Yasal düzenleme yolunda ilk adım: araştırma
Etkinliğin açılış konuşmasını yapan BİLGİ Vekil Rektörü Prof. Dr. Kübra Doğan Yenisey, “Bir özgürlük alanı olarak gönüllü faaliyetlerin genişlemesi ve çeşitlenmesi konunun hukuki olarak ele alınmasını gerekli kılıyor. Yasal düzenlemenin kapsamı dışında kalan gönüllülük formlarını da güvence altına alan, gönüllülüğü teşvik eden ve korunmasını sağlayan bir düzenlemenin, paydaşların da görüşü alınarak katılımcı bir şekilde yapılması çok kritik.
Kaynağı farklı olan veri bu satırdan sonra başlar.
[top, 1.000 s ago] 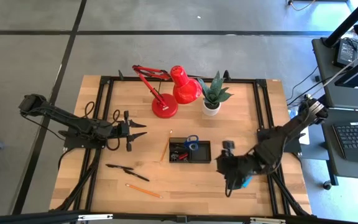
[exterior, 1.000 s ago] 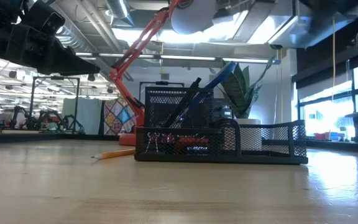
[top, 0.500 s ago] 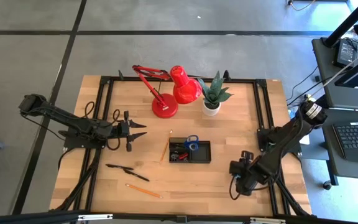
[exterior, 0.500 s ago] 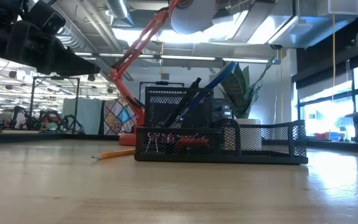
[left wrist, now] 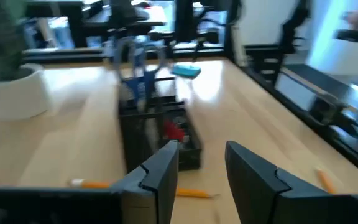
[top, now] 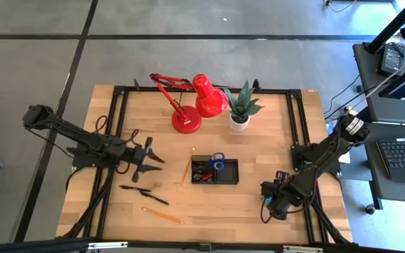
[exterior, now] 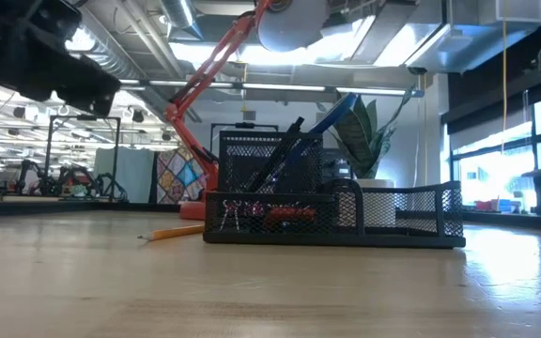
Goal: Pick and place office supplies into organizer
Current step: Put the sticky notes into the black desk organizer
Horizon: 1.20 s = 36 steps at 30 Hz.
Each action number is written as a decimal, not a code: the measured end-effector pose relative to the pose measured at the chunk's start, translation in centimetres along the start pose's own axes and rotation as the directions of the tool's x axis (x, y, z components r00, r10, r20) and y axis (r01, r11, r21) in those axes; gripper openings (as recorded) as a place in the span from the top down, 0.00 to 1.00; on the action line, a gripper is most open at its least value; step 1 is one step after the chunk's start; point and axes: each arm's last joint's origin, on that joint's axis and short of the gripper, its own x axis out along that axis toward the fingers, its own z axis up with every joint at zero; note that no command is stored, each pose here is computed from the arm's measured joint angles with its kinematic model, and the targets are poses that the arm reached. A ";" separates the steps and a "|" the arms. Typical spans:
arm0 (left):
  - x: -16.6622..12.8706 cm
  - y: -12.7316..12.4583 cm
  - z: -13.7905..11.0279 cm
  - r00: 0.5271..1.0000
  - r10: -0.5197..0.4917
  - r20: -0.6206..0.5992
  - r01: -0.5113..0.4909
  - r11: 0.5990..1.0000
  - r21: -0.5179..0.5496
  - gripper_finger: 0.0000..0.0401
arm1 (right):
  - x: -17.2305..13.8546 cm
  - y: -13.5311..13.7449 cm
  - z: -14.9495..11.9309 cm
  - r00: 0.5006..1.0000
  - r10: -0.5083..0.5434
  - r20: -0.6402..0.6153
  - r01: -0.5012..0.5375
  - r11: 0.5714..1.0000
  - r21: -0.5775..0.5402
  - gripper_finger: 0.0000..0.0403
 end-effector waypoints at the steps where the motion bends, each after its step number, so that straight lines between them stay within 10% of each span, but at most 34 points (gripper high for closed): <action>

Bu araştırma vesilesiyle, Türkiye’de sahada neler yaşandığı ortaya koyuluyor. Bu sayede yasal düzenleme modeli için somut çözüm önerileri geliştirilebilir” dedi. Araştırmanın yürütücülerinden İstanbul Bilgi Üniversitesi Sivil Toplum Çalışmaları Merkez Müdürü Prof. Dr. Nurhan Yentürk açılış konuşmasında, “Birleşmiş Milletler Kalkınma Programı (UNDP) gönüllülük üzerine yapılacak yasal düzenlemelerde iki kriter olması gerektiğini belirtiyor. Bunlar; yapılacak hukuksal düzenlemelerin araştırmaya dayalı olması ve katılımcı olması. Biz yürüttüğümüz gönüllülük araştırmasıyla bu yönde ilk adımı atmak istedik” dedi.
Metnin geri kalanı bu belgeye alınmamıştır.